In the material below, which lines hold the word "camera"? Pick each one out.

Segment Start: DATA SUPPLIED

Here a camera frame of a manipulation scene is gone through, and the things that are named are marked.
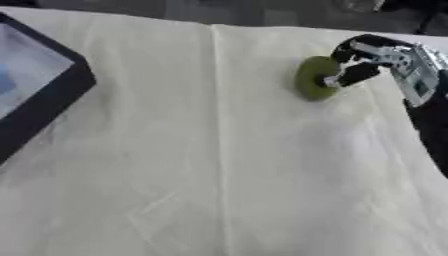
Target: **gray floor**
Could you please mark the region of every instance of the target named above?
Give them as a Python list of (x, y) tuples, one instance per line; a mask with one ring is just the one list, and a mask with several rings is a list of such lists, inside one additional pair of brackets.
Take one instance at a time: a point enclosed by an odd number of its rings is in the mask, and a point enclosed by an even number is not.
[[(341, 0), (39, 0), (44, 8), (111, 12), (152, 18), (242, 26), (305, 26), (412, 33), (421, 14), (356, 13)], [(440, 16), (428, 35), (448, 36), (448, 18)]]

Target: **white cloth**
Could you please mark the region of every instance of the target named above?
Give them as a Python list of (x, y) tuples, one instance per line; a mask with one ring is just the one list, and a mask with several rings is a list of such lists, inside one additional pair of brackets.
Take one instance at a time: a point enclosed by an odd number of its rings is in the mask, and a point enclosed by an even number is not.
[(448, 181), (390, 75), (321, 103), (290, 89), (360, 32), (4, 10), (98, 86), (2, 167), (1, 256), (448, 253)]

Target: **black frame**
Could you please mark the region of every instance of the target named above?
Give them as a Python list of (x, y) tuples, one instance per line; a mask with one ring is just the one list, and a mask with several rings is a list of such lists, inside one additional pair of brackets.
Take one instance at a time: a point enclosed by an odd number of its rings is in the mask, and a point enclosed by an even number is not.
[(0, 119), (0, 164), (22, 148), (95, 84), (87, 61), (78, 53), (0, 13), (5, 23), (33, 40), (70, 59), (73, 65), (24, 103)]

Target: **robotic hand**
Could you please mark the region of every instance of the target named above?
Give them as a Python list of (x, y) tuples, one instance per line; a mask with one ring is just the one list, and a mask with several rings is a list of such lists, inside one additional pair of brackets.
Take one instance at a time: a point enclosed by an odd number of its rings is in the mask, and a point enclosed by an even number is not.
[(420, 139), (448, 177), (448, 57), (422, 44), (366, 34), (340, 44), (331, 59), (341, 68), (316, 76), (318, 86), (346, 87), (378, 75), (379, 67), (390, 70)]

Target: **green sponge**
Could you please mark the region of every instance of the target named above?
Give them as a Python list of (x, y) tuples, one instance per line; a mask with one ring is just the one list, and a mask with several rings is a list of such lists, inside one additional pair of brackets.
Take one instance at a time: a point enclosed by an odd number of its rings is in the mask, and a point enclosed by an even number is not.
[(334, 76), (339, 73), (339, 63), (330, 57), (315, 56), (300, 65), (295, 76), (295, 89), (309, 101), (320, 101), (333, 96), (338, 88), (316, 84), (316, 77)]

Segment End: DATA SUPPLIED
Segment Start: DATA SUPPLIED

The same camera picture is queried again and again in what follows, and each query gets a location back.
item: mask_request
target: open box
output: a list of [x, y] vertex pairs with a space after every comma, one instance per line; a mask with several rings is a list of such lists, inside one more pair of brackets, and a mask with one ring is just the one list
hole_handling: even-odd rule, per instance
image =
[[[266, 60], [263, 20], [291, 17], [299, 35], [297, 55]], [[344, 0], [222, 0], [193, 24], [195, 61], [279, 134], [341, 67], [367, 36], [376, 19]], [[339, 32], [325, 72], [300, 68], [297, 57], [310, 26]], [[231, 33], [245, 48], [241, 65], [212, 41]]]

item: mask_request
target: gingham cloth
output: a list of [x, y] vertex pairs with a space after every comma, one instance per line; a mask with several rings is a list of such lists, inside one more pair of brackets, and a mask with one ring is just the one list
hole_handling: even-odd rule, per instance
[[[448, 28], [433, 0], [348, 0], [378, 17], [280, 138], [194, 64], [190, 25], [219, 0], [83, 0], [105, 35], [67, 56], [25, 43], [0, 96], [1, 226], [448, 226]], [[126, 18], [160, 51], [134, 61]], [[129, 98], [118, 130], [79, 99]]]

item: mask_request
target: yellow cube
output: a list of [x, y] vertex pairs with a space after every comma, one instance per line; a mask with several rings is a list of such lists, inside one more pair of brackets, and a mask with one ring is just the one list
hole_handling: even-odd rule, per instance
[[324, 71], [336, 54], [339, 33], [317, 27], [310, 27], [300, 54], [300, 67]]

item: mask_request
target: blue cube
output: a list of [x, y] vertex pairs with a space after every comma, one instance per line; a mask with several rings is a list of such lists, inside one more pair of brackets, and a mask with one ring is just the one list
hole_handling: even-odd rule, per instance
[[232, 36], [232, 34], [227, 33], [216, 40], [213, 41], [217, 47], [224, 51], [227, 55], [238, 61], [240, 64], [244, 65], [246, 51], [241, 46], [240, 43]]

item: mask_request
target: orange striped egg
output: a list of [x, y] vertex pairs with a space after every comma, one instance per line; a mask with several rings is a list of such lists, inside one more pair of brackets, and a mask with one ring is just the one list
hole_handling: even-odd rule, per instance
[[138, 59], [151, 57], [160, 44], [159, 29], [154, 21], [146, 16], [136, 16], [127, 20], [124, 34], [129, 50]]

Segment End: DATA SUPPLIED

TASK RESPONSE –
Here a camera frame of a manipulation scene is gone through, and the things that are named are marked.
The same camera picture is queried again and again in what follows, and each query gets a location back.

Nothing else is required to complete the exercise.